Data extracts –
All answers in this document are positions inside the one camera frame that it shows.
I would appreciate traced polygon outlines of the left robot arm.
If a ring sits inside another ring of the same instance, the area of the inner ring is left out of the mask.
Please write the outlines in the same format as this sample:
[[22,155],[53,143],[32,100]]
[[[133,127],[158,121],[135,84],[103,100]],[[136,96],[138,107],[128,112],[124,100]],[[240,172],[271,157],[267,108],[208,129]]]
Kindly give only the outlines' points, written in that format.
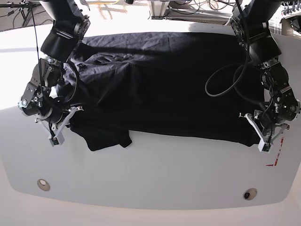
[[287,121],[294,120],[301,113],[300,101],[295,98],[288,73],[278,59],[282,52],[269,29],[269,20],[281,4],[280,0],[252,0],[242,6],[241,2],[236,1],[229,22],[239,44],[246,50],[245,63],[239,67],[240,75],[234,76],[233,84],[225,91],[219,94],[206,91],[210,97],[223,96],[236,89],[249,63],[258,67],[261,82],[269,91],[270,99],[267,103],[254,101],[261,110],[254,114],[247,113],[244,118],[259,136],[258,148],[261,151],[272,146],[274,140],[289,128]]

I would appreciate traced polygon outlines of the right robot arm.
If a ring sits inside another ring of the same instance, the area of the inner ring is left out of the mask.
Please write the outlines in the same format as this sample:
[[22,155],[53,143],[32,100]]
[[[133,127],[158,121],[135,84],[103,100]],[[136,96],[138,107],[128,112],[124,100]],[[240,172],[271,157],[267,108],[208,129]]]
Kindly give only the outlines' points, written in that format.
[[[82,109],[71,104],[79,88],[79,73],[71,56],[83,40],[90,21],[73,0],[41,0],[40,4],[53,19],[53,26],[42,46],[37,48],[44,57],[38,58],[18,107],[25,116],[35,116],[35,122],[44,127],[51,145],[61,145],[64,127]],[[52,98],[51,89],[62,79],[64,64],[75,75],[74,90],[69,97]]]

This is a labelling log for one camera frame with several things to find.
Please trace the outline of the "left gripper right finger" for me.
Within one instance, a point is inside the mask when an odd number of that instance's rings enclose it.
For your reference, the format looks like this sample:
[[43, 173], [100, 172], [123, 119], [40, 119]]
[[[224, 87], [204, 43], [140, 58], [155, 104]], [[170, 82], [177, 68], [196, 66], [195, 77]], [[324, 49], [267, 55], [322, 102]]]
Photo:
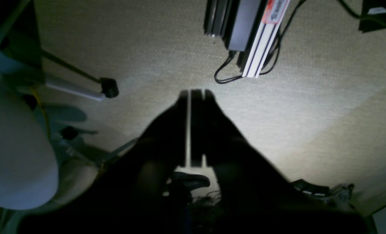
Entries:
[[348, 202], [325, 204], [297, 190], [240, 133], [208, 89], [190, 92], [191, 165], [202, 158], [221, 190], [222, 233], [367, 234]]

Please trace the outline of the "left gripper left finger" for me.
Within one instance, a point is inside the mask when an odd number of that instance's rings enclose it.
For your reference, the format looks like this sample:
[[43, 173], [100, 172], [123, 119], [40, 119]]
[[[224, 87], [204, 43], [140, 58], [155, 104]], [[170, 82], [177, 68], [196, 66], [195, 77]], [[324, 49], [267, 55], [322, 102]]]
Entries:
[[184, 211], [163, 197], [183, 164], [188, 92], [160, 114], [88, 190], [51, 212], [25, 217], [19, 234], [180, 234]]

Problem statement – Filter the records, keeping only lines that contain "finger", and show those lines.

Solution to this problem –
Please trace the outline of the "left gripper right finger" for me.
Please trace the outline of the "left gripper left finger" for me.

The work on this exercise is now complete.